The actual watercourse was hundreds of metres wide at the mouth. He was a couple of hundred metres in and still going. It was hard to say where the river mouth began, or where this arm or bay of the lake actually ended. Further up, he knew from previous trips many years ago, that the Nipissing was ten or twenty metres wide, and ankle deep. It was an unusual, yellow-coloured stream that came down, shockingly cold, from the highland dome of Algonquin Park.
He was pleased by what he found, as his canoe rounded the end of a clump of bulrushes.
There was a short, narrow alley in through the cattails, and he could see the black bottom coming up. But there were no clumps of waterweed. And there was even a small stretch of beach visible at the end of the passage. It was a bad idea to get caught in there, if an angry bull moose, sporting a two-metre rack, should decide to cross the river at exactly the wrong moment.

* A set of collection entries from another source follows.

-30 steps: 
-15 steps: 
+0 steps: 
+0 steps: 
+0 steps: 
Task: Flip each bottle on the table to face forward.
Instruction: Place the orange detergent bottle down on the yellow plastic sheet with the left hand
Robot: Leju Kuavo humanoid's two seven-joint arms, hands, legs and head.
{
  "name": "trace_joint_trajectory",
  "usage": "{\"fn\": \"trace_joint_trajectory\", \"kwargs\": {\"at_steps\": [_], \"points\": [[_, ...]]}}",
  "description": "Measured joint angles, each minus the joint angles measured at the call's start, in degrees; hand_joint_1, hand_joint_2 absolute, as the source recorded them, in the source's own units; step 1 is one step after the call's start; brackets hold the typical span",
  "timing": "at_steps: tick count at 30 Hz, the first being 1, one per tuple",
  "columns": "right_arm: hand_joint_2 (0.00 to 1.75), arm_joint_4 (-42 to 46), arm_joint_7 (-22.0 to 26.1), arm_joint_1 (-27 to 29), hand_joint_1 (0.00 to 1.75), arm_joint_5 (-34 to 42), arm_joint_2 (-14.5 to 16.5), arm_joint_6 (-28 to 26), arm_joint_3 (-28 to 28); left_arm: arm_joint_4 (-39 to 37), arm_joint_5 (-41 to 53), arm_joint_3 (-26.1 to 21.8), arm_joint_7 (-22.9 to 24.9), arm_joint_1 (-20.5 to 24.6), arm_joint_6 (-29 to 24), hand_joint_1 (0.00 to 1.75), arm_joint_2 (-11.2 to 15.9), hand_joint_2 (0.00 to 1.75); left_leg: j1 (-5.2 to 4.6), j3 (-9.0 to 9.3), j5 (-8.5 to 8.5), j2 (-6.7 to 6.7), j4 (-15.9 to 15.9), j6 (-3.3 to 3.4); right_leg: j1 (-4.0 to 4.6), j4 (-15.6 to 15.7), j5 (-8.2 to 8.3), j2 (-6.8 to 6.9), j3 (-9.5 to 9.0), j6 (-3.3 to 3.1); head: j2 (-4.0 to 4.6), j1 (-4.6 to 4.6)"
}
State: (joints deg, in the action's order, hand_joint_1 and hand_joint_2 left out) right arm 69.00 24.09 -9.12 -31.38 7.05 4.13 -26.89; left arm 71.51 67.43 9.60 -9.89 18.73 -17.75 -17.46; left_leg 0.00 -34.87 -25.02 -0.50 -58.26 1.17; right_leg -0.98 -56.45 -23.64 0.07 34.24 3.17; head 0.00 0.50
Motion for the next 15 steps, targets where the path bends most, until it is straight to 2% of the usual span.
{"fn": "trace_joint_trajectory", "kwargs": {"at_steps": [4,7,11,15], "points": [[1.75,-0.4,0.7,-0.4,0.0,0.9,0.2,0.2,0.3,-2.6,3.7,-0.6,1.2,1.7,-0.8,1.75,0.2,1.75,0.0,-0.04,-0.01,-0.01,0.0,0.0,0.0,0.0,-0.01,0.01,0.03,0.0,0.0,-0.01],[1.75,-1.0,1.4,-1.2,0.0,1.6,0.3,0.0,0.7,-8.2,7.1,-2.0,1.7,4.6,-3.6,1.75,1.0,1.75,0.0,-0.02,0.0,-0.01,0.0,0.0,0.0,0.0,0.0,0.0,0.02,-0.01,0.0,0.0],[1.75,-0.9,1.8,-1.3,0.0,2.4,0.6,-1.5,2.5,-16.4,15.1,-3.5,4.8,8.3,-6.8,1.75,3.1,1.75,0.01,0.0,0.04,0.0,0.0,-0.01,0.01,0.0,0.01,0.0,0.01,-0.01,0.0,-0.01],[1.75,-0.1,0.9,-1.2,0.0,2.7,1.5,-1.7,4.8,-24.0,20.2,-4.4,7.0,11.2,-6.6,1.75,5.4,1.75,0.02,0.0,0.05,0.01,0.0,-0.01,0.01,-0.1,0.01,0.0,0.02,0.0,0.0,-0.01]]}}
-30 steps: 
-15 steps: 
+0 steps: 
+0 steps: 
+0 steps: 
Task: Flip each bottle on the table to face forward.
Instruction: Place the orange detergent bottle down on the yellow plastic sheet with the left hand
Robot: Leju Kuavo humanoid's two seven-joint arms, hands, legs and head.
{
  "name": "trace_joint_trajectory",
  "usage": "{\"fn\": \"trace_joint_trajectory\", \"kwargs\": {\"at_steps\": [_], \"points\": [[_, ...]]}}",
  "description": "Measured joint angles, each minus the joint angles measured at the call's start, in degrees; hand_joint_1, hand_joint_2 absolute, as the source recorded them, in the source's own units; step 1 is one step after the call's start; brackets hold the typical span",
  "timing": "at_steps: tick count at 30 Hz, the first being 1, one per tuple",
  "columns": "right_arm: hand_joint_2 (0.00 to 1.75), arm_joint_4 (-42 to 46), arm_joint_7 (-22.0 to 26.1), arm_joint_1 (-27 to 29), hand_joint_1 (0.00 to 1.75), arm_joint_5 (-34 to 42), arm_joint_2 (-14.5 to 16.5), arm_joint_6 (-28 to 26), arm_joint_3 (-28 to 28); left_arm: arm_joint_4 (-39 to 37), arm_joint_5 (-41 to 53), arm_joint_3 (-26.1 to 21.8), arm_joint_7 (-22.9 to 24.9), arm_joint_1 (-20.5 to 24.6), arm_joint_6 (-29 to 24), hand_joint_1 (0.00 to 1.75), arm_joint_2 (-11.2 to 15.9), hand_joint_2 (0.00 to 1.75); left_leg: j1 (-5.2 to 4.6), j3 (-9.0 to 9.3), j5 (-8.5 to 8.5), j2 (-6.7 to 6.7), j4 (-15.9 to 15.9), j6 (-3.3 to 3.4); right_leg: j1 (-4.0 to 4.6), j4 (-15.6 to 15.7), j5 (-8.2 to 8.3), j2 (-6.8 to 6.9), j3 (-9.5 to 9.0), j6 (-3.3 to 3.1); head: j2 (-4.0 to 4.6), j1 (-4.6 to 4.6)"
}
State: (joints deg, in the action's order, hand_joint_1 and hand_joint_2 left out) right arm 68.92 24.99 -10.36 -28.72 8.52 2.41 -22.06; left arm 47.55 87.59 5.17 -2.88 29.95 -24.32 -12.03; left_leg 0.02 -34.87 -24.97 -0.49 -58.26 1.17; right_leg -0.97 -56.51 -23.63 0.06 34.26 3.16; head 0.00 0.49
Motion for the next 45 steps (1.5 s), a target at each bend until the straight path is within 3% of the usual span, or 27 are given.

He dug in the bag tied to the thwart ahead of him for a small digital camera, and began to set it up on his screwed-down little aluminum tripod, specially-modified for this boat. He made sure it would flash, as it was still fairly dim. The sun was up above the top of the hill, directly in his eyes. In the event that a moose came down, he wanted a picture. But all he could do in an emergency would be to ram the boat up into the cattails, and be prepared to get out and dodge if necessary. Mason had temporarily forgotten, almost, about the flash of something up on the hillside.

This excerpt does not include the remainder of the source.